Bezirksrätin Karin Renner, schon seit Jahren als Behindertenbeauftragte des Bezirks Unterfranken mit dieser Thematik vertraut, unterstützte das Projekt: "Es ist für jeden Menschen wichtig, eine Arbeit zu haben, aber für Menschen mit Behinderung ist es noch wichtiger." Bedeutend sei dieses Projekt nicht nur für befähigte Mitarbeiter der Lebenshilfe-Werkstätten, sondern gleichermaßen für die Absolventen der Franz-von-Prümmer-Schule, ergänzte Monika Fella als Aufsichtsratsvorsitzende der Lebenshilfe Bad Kissingen. Die Percussion-Gruppe der Schule hatte im Wechsel mit der Veeh-Harfen-Gruppe der Nüdlinger Werkstätten den Festakt mehrfach musikalisch aufgelockert.
Schon in seiner Begrüßung hatte Landrat Thomas Bold angemerkt: "Gesprochen wird viel über Inklusion. Wichtig ist, dass sie umgesetzt wird." Die Lebenshilfe-Initiative "Mensch inklusive" würdigte er deshalb als richtungsweisend. "Es gilt jetzt, die Begeisterung für dieses Projekt zu wecken. Wir wollen schließlich nicht nur eine Kooperation unterschreiben, sondern sie auch sinnvoll gestalten." Diese Mahnung nahm Edgar Thomas auf, der Kreisobmann des Bayerischen Bauernverbandes. In der Landwirtschaft seien immer Hilfsdienste möglich. Deshalb will er für das Lebenshilfe-Projekt am kommenden Dienstag bei seinem Treffen mit 400 Landfrauen werben.

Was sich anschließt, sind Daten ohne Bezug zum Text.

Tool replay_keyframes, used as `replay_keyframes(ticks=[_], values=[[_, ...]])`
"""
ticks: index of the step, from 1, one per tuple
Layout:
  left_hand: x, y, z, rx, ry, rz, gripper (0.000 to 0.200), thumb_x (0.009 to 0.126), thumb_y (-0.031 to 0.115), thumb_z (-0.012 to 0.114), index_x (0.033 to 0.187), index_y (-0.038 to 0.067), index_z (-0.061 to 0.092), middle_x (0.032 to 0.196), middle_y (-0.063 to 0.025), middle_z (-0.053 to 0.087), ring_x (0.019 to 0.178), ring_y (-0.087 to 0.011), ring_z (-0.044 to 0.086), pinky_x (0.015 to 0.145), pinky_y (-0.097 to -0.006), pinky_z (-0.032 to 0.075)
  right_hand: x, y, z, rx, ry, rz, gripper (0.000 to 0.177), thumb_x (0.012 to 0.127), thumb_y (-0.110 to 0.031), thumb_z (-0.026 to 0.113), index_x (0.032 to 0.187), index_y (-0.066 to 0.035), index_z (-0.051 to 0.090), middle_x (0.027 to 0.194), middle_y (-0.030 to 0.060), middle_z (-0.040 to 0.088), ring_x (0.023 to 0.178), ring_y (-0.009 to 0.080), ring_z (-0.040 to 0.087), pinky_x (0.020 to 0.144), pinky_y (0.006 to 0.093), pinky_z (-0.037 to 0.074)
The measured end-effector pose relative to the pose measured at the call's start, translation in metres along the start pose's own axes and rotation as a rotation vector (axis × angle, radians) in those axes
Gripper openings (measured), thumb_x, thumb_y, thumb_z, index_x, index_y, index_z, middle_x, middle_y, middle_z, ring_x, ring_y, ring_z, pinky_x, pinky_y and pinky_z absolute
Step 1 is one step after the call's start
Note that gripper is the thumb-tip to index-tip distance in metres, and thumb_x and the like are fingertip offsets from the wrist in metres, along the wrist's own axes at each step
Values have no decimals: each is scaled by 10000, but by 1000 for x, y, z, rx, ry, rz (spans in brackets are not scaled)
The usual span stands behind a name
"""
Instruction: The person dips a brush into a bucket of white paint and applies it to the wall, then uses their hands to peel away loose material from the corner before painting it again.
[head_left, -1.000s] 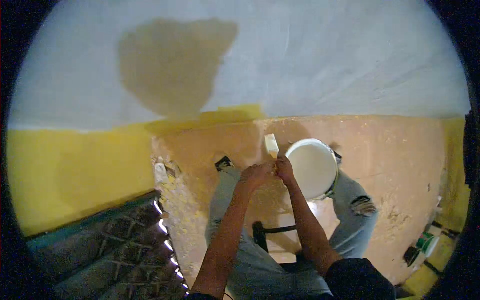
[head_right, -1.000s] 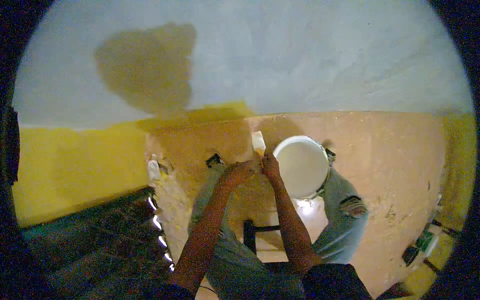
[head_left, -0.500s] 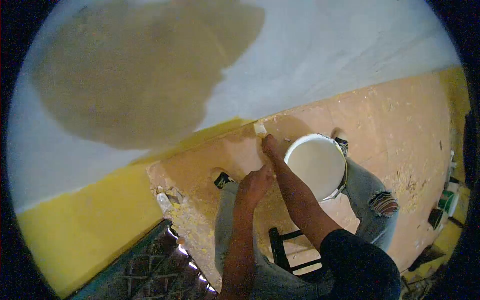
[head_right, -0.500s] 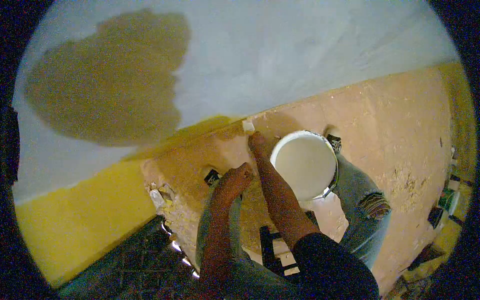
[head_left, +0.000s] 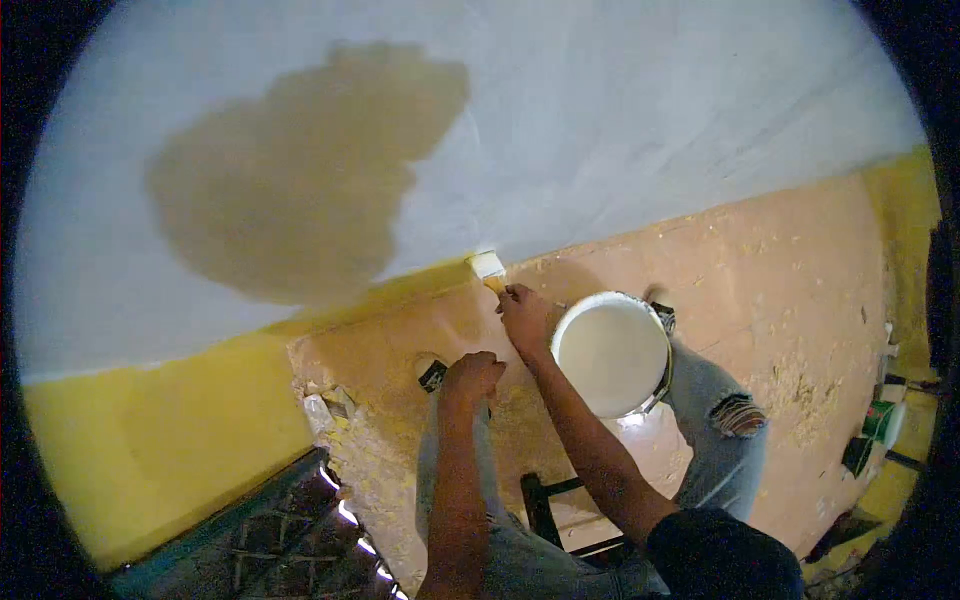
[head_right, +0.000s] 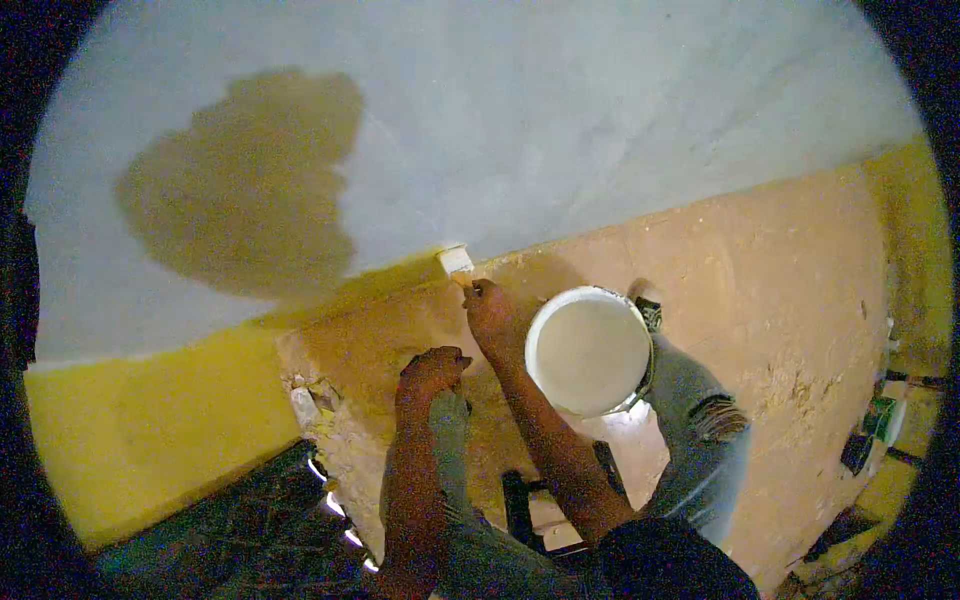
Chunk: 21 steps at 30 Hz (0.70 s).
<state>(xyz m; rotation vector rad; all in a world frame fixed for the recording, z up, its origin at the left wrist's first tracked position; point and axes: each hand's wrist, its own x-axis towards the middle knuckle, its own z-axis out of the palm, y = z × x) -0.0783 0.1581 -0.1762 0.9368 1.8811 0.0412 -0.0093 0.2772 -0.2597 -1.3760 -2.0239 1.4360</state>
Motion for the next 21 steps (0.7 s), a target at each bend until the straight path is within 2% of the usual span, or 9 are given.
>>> replay_keyframes(ticks=[5, 7, 8, 10, 12, 14, 15, 17, 21], values=[[-6, -18, -2, 104, 43, 187, 341, 888, 327, 476, 913, 36, 651, 930, -185, 664, 893, -351, 642, 838, -464, 486, -46, -39, -4, 416, 55, 52, 200, 922, -208, 559, 938, -24, 636, 634, 17, 576, 469, 94, 462, 465, 262, 388], [0, -18, -3, -1, -80, -2, 343, 881, 336, 476, 930, 45, 652, 965, -187, 659, 916, -360, 633, 847, -470, 482, -50, -33, 6, 764, 49, 237, 182, 942, -220, 555, 918, -54, 625, 648, -19, 528, 495, 48, 399, 471, 216, 354], [8, -28, 8, -5, -78, -12, 343, 881, 336, 476, 930, 45, 652, 965, -187, 659, 916, -360, 633, 847, -470, 482, -43, -22, 14, 766, 38, 240, 182, 942, -220, 555, 918, -54, 625, 648, -19, 528, 495, 48, 399, 471, 216, 354], [33, -61, 41, 90, 197, 255, 344, 909, 324, 476, 945, 22, 636, 903, -192, 663, 862, -342, 646, 826, -453, 483, -14, 44, 54, 657, -22, 133, 164, 937, -219, 560, 917, -63, 604, 673, -15, 544, 511, 44, 412, 486, 207, 359], [8, -37, 14, 66, 166, 181, 352, 910, 335, 482, 969, 22, 631, 922, -202, 658, 878, -354, 641, 835, -462, 480, 12, 103, 87, 757, 7, 177, 158, 923, -201, 570, 895, -51, 613, 652, 0, 558, 506, 72, 459, 482, 239, 380], [-4, -22, -3, 44, 132, 124, 361, 911, 346, 487, 994, 22, 625, 940, -212, 653, 893, -365, 636, 843, -472, 477, 27, 130, 93, 132, 118, -217, 178, 908, -218, 578, 909, -48, 630, 665, 39, 593, 523, 133, 533, 500, 304, 430], [-4, -20, -6, -8, 96, 96, 367, 912, 351, 488, 995, 19, 622, 945, -217, 651, 899, -371, 633, 844, -474, 476, 40, 150, 100, 140, 121, -216, 178, 908, -218, 578, 909, -48, 630, 665, 39, 593, 523, 133, 533, 500, 304, 430], [-4, -16, -9, -53, 54, 68, 373, 912, 356, 488, 996, 16, 618, 951, -222, 649, 905, -377, 630, 845, -476, 474, 63, 183, 116, 253, -104, 281, 265, 852, -249, 610, 963, -10, 644, 813, 121, 662, 698, 241, 637, 594, 340, 494], [-7, -5, -12, -123, 96, 87, 380, 908, 365, 496, 1002, 17, 618, 944, -213, 651, 898, -362, 634, 826, -474, 480, 79, 203, 112, -204, -310, 312, 235, 879, -230, 556, 1006, -46, 630, 761, 108, 653, 612, 229, 625, 579, 354, 499]])
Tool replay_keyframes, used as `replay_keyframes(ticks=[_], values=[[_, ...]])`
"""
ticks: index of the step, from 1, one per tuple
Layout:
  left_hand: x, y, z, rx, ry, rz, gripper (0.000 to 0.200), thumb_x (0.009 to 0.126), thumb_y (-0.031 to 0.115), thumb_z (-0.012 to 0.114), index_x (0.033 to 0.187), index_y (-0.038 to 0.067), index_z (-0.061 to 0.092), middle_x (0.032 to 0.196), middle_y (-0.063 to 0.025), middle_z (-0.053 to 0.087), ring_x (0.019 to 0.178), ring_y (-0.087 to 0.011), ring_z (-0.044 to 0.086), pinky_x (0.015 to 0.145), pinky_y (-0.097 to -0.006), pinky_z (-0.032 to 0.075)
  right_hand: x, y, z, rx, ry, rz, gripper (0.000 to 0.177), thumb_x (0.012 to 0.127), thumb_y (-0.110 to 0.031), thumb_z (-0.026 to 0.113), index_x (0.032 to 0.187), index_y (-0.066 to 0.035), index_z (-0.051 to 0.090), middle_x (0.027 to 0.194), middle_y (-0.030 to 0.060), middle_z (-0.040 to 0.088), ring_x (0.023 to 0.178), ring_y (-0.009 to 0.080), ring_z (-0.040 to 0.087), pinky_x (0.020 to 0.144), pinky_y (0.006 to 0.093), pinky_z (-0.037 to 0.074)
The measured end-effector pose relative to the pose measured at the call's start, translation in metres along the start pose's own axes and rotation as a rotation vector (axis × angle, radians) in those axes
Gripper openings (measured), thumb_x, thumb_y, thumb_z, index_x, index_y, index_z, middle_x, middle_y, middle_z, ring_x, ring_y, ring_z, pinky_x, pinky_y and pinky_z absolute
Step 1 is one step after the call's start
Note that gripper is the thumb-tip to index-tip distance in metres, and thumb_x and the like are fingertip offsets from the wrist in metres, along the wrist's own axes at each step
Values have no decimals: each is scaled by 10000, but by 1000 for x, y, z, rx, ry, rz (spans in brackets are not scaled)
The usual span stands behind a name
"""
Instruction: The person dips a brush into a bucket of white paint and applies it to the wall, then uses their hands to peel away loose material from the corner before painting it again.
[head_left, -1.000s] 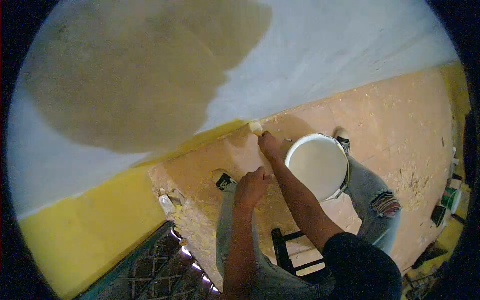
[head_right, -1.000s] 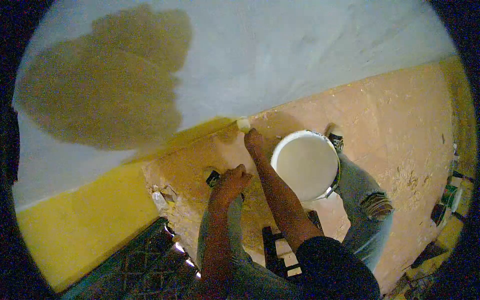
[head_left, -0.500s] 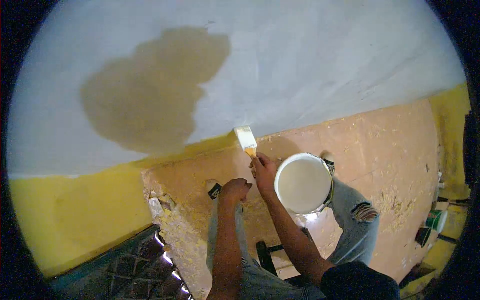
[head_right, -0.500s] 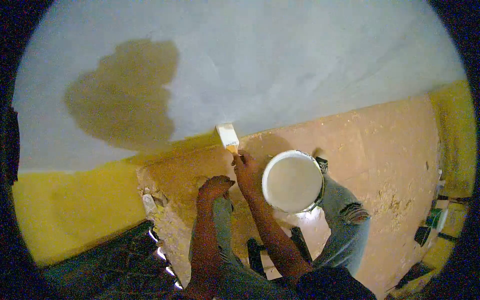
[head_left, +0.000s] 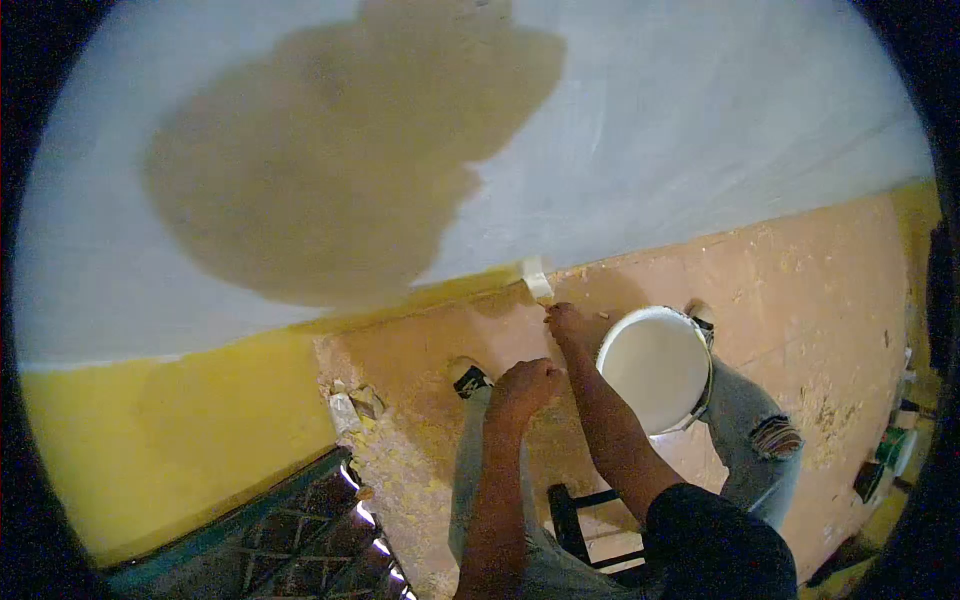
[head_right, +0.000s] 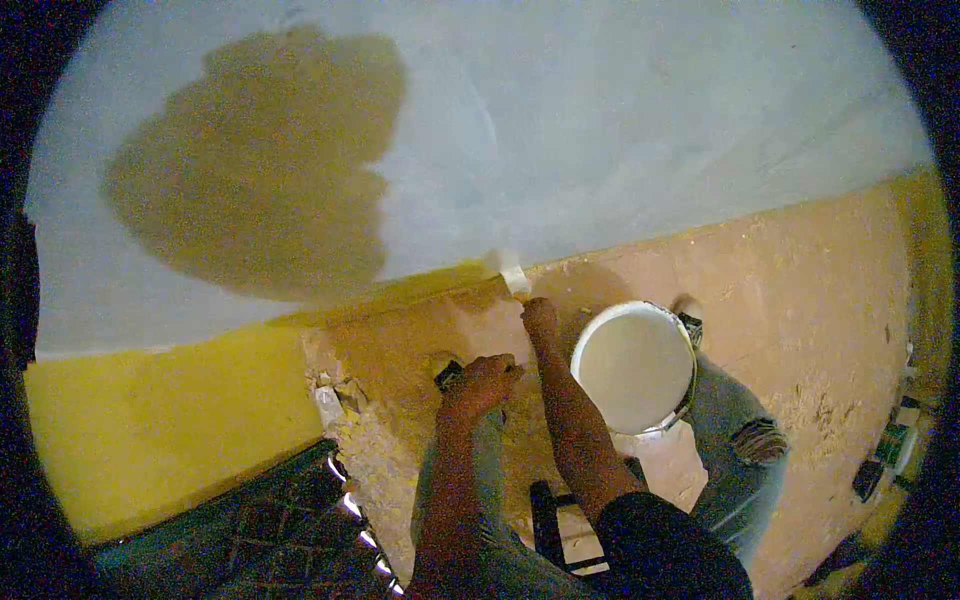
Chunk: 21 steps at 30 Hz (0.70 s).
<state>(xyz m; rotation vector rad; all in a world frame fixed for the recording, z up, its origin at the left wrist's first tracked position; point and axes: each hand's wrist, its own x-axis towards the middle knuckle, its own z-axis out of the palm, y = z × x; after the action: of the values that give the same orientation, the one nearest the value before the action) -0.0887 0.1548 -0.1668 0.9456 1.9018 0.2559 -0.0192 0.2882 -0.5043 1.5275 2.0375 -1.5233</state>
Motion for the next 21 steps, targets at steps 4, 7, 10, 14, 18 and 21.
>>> replay_keyframes(ticks=[4, 7, 10, 14, 18, 21], values=[[11, -13, 16, 31, -1, -36, 400, 906, 394, 509, 1014, 24, 615, 944, -198, 656, 889, -327, 646, 815, -471, 485, -8, -2, -6, -327, 584, -531, 235, 836, -219, 572, 907, -14, 661, 816, 166, 660, 697, 312, 631, 663, 413, 493], [30, -45, 41, 72, 43, 174, 369, 889, 362, 499, 955, 26, 637, 952, -221, 649, 918, -357, 627, 843, -470, 473, -72, -65, -52, 89, 430, -302, 252, 840, -225, 571, 820, 5, 671, 756, 167, 638, 686, 308, 619, 661, 420, 478], [0, -2, 0, -25, -78, -60, 358, 896, 355, 497, 955, 34, 643, 939, -225, 653, 906, -341, 634, 833, -465, 478, -134, -115, -98, 185, 400, -317, 304, 875, -243, 548, 786, 24, 661, 596, 130, 602, 574, 229, 597, 557, 358, 455], [-5, -14, 4, 204, -6, 249, 354, 909, 347, 487, 924, 30, 644, 890, -210, 665, 854, -320, 651, 815, -457, 484, -235, -179, -136, 314, 354, -347, 309, 891, -247, 548, 778, 27, 635, 611, 94, 583, 533, 165, 530, 523, 337, 420], [0, -13, -7, 9, -120, -21, 364, 919, 343, 486, 878, 12, 632, 807, -173, 670, 798, -306, 660, 785, -460, 490, -255, -187, -122, 663, 175, -244, 267, 948, -257, 515, 858, -26, 614, 682, 11, 555, 532, 95, 462, 510, 282, 394], [1, -24, -2, -28, -92, -67, 368, 921, 345, 485, 868, 9, 625, 794, -169, 667, 805, -320, 657, 788, -465, 490, -196, -156, -73, 812, 185, -435, 250, 972, -273, 490, 923, -55, 602, 703, -11, 531, 555, 70, 445, 511, 251, 379]])
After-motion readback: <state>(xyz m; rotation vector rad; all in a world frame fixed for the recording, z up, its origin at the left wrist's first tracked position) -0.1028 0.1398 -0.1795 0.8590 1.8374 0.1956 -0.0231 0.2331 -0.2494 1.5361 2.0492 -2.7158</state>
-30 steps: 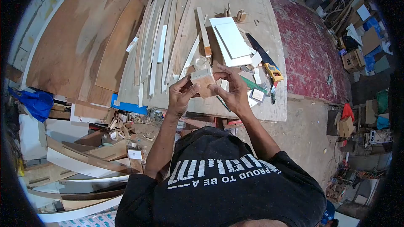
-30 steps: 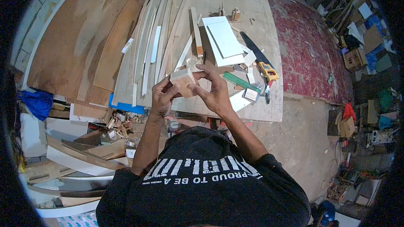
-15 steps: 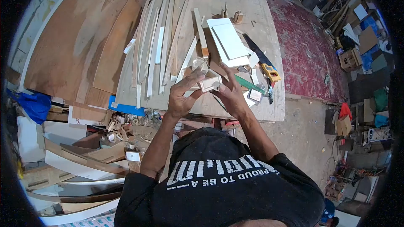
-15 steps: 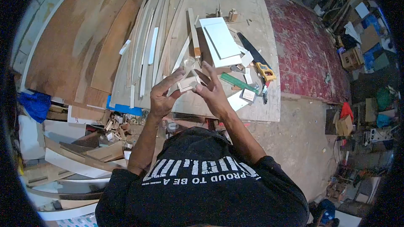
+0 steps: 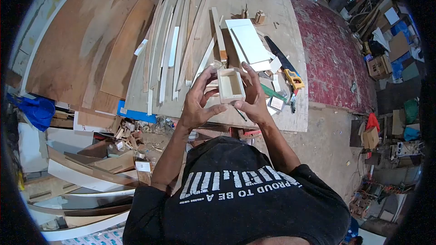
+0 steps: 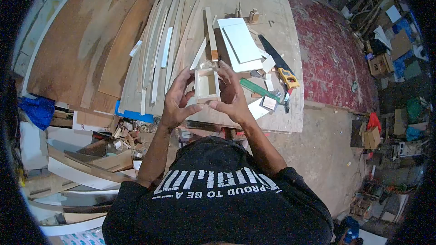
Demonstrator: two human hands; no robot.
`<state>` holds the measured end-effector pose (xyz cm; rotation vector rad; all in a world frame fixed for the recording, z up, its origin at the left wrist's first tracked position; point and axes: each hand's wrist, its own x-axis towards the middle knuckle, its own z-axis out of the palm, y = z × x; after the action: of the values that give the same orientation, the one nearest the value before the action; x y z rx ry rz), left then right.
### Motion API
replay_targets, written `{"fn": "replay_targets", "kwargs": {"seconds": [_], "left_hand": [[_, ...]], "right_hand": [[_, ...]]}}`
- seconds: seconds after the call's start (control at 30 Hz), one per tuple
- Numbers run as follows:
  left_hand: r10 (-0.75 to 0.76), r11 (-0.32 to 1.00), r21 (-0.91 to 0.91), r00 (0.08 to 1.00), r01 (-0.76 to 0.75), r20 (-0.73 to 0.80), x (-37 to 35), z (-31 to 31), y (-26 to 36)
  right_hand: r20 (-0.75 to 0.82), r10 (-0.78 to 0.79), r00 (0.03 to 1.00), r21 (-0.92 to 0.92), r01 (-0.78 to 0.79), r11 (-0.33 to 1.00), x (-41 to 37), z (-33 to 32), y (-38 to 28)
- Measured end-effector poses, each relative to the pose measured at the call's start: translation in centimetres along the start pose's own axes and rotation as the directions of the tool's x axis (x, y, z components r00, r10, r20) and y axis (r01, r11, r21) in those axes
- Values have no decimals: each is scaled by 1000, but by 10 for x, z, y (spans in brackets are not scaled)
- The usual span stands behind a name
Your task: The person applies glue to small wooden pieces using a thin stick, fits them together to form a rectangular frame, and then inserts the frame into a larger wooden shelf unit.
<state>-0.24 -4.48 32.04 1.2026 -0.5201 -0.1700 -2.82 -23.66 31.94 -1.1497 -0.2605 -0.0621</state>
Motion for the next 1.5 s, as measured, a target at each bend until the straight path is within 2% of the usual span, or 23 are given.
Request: {"fn": "replay_targets", "kwargs": {"seconds": [0.1,0.17,0.23,0.33,0.6,0.7,0.8,0.87,0.9,0.97,1.0,1.03,1.1,1.17,1.23,1.27,1.33,1.37,1.43,1.5], "left_hand": [[-3,997,83,999,0,37,-2,1,8],[-58,990,132,998,52,39,-2,2,16],[-26,994,110,998,20,52,-2,0,13],[5,996,91,997,-11,74,-3,-2,14],[5,996,89,998,-11,68,-5,-2,18],[58,995,81,994,-66,94,-5,-2,19],[66,998,-26,995,-64,77,-5,3,24],[31,951,-309,999,-16,41,-9,5,25],[33,950,-310,999,-19,40,-10,1,23],[-304,824,-487,951,288,48,-14,-10,17],[-308,881,-376,951,286,2,-13,-2,18],[-311,880,-378,950,288,0,-14,-4,15],[-363,897,-273,932,347,-8,-11,-10,13],[-356,902,-272,934,335,-31,-11,-6,15],[-354,905,-270,934,328,-52,-12,-7,15],[-348,921,-208,936,330,-56,-13,-9,13],[-345,931,-146,937,334,-58,-13,-7,13],[-339,936,-120,939,331,-53,-13,-5,14],[-336,938,-92,942,333,-20,-10,-1,16],[-367,930,13,930,367,-20,-13,-1,16]], "right_hand": [[60,-15,998,-4,15,1000,1,-1,-2],[84,-9,996,0,9,1000,2,-3,-3],[201,-70,977,-82,88,993,4,-7,-4],[255,-38,966,-137,75,988,5,-12,-9],[292,-48,955,-143,93,985,2,-11,-14],[296,-67,953,-147,115,982,1,-10,-14],[302,-91,949,-147,141,979,1,-8,-16],[308,-104,946,-151,157,976,0,-7,-18],[313,-102,944,-218,176,960,0,-6,-19],[317,-99,943,-283,193,939,1,-6,-20],[328,-55,943,-349,175,920,0,-7,-21],[338,-11,941,-414,159,896,-1,-8,-22],[343,20,939,-477,156,865,-2,-6,-26],[348,48,936,-538,157,828,-1,-2,-32],[304,-66,950,-367,181,913,0,3,-34],[303,-64,951,-366,179,913,1,1,-33],[100,38,994,-80,-30,996,5,-5,-28],[94,39,995,-80,-31,996,3,-6,-25],[-74,161,984,-91,-168,982,2,-2,-20],[-152,139,979,-132,-160,978,-4,2,-9]]}}
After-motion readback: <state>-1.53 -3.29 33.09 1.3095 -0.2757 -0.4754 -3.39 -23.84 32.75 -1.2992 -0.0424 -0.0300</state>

Sie unterschrieben Kooperationsvertrag mit der Lebenshilfe: Landrat Thomas Bold für den Landkreis Bad Kissingen, Oberbürgermeister Kay Blankenburg für die Stadt Bad Kissingen, Bürgermeister Gotthard Schlereth als Kreisvorsitzender des Bayerischen Gemeindetages für die Kommunen im Landkreis, Kreisvorsitzender Heinz Stempfle für den Bayerischen Hotel- und Gaststättenverband, Geschäftsführer Dr. Matthias Wagner für das Rhön-Saale-Gründer- und Innovationszentrum, Kreisobmann Edgar Thomas für den Bayerischen Bauernverband, Stephan Zeller als Leiter des Unternehmensnetzwerks Inklusion, Geschäftsführer Alex Iffert für die Lebenshilfe Bad Kissingen und Geschäftsführer Martin Groove für die Lebenshilfe Schweinfurt
Diese schon jetzt teilnehmenden fünf Landkreis-Firmen erhielten das Qualitätssiegel "Wir sind dabei": Heiligenfeld-Kliniken, Mehrgenerationenhaus, Tagespflege Kissinger Sonne und Caritas Seniorenzentrum St. Elisabeth (alle Bad Kissingen) sowie Holzbau Schäfer (Nüdlingen).